■ Work instructions
From the listing below, copy each line that holds "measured".

[[ Dataset section open ]]

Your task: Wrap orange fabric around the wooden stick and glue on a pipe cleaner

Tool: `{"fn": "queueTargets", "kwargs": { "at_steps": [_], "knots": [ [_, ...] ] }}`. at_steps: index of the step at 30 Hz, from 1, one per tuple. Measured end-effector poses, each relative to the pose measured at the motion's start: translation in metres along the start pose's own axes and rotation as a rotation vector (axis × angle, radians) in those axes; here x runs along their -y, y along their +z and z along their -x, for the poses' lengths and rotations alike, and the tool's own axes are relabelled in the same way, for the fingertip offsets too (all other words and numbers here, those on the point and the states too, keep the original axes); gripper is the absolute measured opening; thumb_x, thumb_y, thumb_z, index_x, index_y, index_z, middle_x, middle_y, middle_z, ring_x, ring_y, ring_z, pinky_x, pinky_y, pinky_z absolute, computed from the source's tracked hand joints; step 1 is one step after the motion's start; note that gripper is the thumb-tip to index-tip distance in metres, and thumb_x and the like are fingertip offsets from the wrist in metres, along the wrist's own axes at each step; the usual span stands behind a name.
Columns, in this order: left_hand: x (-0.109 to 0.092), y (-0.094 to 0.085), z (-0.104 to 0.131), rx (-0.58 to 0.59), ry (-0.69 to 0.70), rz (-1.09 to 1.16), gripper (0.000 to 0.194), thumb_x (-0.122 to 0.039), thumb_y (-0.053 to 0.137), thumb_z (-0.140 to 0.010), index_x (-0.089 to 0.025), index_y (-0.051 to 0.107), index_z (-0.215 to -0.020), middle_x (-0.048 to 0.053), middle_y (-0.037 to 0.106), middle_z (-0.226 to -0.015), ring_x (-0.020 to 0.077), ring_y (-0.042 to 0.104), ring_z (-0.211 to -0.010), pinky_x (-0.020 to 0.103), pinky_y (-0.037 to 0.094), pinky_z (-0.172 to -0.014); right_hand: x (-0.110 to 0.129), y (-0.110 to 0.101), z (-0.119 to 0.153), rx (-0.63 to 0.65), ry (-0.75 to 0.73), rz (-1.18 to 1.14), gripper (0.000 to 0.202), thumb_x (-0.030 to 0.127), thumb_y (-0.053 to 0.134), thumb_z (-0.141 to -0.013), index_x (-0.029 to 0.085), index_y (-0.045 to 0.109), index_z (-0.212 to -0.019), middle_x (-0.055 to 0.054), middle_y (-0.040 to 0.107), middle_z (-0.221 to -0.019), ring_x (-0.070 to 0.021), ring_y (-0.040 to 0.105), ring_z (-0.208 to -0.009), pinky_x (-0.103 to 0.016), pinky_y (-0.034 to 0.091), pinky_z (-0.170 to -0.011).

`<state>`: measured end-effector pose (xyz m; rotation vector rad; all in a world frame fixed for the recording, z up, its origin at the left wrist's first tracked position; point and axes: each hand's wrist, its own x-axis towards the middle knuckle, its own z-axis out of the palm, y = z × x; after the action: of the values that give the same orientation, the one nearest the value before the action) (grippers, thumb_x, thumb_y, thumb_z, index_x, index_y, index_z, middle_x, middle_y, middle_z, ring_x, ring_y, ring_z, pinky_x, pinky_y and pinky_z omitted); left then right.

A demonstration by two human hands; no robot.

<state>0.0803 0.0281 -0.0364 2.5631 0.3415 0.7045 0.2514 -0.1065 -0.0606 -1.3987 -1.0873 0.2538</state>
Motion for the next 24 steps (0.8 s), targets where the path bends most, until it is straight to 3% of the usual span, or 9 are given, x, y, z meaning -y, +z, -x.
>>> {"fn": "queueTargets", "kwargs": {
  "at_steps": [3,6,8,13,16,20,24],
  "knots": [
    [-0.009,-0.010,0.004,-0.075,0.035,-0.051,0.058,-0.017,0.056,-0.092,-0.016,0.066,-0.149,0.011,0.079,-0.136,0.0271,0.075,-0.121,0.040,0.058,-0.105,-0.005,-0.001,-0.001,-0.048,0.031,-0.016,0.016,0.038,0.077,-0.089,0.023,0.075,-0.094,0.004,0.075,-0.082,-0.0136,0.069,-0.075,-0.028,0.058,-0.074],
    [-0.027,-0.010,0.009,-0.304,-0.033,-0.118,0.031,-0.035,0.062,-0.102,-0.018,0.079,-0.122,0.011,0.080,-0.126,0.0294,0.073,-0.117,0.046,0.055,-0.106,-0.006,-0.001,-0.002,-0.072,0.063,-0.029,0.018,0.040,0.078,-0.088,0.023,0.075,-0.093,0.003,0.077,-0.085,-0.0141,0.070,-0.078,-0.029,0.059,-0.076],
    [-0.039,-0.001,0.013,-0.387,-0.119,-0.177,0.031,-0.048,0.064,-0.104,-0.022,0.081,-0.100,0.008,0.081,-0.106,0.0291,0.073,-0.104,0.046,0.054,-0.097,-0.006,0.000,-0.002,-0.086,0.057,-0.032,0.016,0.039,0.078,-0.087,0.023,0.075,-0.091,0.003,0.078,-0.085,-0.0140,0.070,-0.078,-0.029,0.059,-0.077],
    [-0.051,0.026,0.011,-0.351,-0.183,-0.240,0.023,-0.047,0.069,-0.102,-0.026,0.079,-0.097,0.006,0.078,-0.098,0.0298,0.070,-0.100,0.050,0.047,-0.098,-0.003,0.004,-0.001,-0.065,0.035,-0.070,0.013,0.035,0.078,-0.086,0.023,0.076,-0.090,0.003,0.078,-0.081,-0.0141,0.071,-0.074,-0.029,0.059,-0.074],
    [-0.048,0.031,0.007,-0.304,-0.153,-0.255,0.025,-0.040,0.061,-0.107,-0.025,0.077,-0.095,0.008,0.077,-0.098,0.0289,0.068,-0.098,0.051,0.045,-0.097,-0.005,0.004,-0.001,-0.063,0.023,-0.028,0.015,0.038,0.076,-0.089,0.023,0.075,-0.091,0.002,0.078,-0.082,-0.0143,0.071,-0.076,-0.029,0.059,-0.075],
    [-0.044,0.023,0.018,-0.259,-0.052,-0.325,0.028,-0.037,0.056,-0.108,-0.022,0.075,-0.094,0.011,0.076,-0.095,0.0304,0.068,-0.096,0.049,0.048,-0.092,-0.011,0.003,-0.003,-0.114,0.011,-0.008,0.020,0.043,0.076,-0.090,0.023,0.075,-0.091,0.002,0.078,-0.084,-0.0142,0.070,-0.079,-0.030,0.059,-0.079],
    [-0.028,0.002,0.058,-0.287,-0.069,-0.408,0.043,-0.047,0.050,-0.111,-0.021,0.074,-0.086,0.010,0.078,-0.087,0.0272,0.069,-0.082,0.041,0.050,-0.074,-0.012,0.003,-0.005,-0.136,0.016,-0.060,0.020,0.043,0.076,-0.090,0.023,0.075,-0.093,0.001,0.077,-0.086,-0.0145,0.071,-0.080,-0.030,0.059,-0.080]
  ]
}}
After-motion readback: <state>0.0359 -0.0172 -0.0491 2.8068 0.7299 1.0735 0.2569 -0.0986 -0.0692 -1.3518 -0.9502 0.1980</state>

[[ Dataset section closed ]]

■ Task output
Tool: `{"fn": "queueTargets", "kwargs": { "at_steps": [_], "knots": [ [_, ...] ] }}`. at_steps: index of the step at 30 Hz, from 1, one per tuple. Measured end-effector poses, each relative to the pose measured at the motion's start: translation in metres along the start pose's own axes and rotation as a rotation vector (axis × angle, radians) in those axes; here x runs along their -y, y along their +z and z along their -x, for the poses' lengths and rotations alike, and the tool's own axes are relabelled in the same way, for the fingertip offsets too (all other words and numbers here, those on the point and the states too, keep the original axes); gripper is the absolute measured opening; thumb_x, thumb_y, thumb_z, index_x, index_y, index_z, middle_x, middle_y, middle_z, ring_x, ring_y, ring_z, pinky_x, pinky_y, pinky_z absolute, computed from the source's tracked hand joints; step 1 is one step after the motion's start; note that gripper is the thumb-tip to index-tip distance in metres, and thumb_x and the like are fingertip offsets from the wrist in metres, along the wrist's own axes at each step; the usual span stands behind a name.
`<state>`: measured end-effector pose (xyz m; rotation vector rad; all in a world frame fixed for the recording, z up, its origin at the left wrist's first tracked position; point and axes: each hand's wrist, its own x-axis towards the middle knuckle, its own z-axis out of the palm, y = z × x; after the action: of the values that give the same orientation, the one nearest the value before the action) (grippers, thumb_x, thumb_y, thumb_z, index_x, index_y, index_z, middle_x, middle_y, middle_z, ring_x, ring_y, ring_z, pinky_x, pinky_y and pinky_z omitted); left then right.

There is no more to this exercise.